- WHAT YOU ARE ASKED TO DO: Lines holding the string "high" in the listing below are to be copied.
○ ○ ○ ○ ○ ○ ○
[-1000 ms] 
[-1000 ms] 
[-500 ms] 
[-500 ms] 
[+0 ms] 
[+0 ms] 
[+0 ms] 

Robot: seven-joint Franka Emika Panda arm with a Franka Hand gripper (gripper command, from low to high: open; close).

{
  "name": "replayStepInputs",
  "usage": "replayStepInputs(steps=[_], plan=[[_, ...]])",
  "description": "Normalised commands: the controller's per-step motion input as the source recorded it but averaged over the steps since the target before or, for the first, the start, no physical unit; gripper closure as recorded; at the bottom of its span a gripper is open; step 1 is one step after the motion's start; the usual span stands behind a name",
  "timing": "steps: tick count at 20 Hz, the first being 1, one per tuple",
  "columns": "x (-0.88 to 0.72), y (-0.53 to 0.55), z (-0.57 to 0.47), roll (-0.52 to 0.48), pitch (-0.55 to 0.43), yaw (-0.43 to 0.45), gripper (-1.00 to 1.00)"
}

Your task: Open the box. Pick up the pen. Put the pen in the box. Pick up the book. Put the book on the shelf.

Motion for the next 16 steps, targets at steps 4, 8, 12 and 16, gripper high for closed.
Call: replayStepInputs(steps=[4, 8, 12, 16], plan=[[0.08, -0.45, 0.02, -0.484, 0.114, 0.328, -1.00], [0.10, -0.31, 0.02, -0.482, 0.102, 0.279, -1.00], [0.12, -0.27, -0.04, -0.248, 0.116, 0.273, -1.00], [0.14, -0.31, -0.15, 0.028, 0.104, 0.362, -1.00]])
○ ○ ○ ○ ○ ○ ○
- EXERCISE RESULT:
Robot: seven-joint Franka Emika Panda arm with a Franka Hand gripper (gripper command, from low to high: open; close).
Motion for the next 16 steps, targets at steps 4, 8, 12 and 16, gripper high for closed.

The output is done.